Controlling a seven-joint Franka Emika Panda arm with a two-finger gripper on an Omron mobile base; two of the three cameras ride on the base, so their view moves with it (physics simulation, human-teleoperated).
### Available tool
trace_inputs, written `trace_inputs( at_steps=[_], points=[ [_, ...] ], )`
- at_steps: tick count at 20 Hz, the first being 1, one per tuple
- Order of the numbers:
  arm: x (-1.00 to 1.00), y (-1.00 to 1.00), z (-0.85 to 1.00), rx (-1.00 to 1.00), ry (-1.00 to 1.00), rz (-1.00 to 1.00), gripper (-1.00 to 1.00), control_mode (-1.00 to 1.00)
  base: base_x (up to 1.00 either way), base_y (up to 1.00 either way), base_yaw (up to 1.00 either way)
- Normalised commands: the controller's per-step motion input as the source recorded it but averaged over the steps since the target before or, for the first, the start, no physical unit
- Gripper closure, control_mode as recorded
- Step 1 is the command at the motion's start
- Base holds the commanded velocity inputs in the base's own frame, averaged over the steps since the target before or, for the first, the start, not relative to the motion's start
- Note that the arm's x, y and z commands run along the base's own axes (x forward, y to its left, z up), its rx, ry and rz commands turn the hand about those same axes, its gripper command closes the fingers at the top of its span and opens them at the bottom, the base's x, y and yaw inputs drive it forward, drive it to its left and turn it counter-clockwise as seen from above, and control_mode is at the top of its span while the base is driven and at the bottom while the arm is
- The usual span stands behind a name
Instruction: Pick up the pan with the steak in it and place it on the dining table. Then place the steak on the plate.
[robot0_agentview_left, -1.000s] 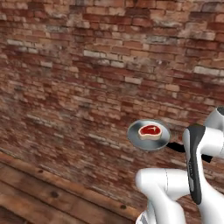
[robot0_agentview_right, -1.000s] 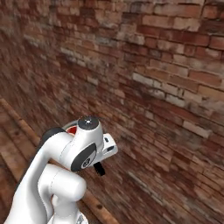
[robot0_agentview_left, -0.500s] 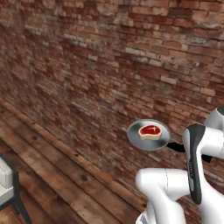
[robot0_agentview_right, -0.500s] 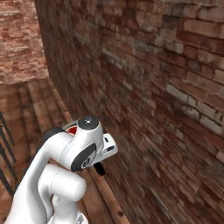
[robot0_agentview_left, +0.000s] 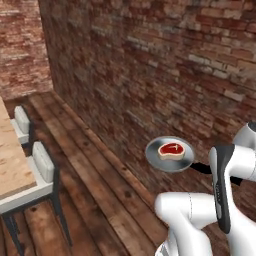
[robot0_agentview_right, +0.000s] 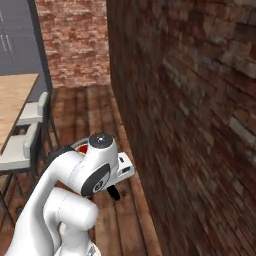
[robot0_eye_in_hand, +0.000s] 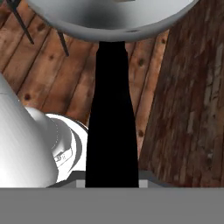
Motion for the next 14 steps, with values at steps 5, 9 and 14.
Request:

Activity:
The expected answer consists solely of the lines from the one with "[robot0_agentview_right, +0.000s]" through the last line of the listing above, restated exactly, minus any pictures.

Solution to this problem:
[robot0_agentview_right, +0.000s] 
[robot0_eye_in_hand, +0.000s] 
Motion for the next 14 steps, with values at steps 5, 9 and 14.
Request:

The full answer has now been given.